The students, working in teams, submit an outline each week of the research they have done in response to the 1-2 page memo I circulate describing the issue we will be addressing. I provide feedback on these outlines during class and, at time, invite students who appear to be struggling for private meetings. Each student is expected to participate robustly in the discussion of the issues and, again, I provide feedback both during the class and in private meetings. Each student is then required to work as part of a team on one actual Memorandum describing the Committee’s resolution of the issue—with discussion of the authorities upon which the Committee relied. When the class is split on the proper resolution, other students will work as a team in drafting a dissenting opinion. I provide feedback on this written work product through e-mail and, when possible, office meetings with each team.
- It is critical to develop a relationship with some entity—be it a legal clinic, NGO (non-governmental organizations) or even a private firm—that is willing to vest significant responsibility in the class to act as the Ethics Committee. It is not imperative that the entity bind itself to follow the conclusion of the Committee, but the students must be able to appreciate that their resolution of the issue will be given very significant weight in the ultimate decision.
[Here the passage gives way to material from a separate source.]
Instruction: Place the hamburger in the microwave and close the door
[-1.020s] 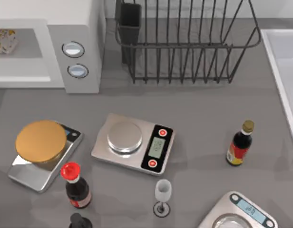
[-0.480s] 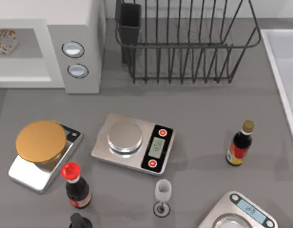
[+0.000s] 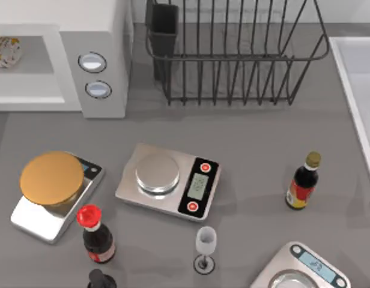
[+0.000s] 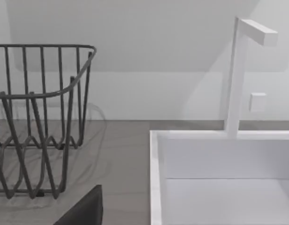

- The class should be kept small, if at all possible. I usually restrict enrollment to 25 students, which allows us to sit around a conference table to discuss issues and deliberate. It also makes the small group sessions workable (three meetings each with five groups of five requires 15 meetings per semester or quarter).
- Generally speaking, some pressing ethical issue requiring attention is available for the committee to analyze. When that is not the case, I have a set of longer-term problems on the shelf that can be used. In the past these have included issues such as: how to talk to clients about the limits of confidentiality; the propriety of data mining adversary’s documents; and the disclosing client names as part of students’ conflict checks with future employers.
The evidence of effectiveness comes from seeing the improvement in the quality of the student’s research and analysis from the beginning of the course to the end. In addition, in their end-of-the-course evaluations, students often describe the class as a very significant one in the scaffold of their education—mentioning on the ways in which it integrates the theoretical framework of the topic with an intense problem solving approach.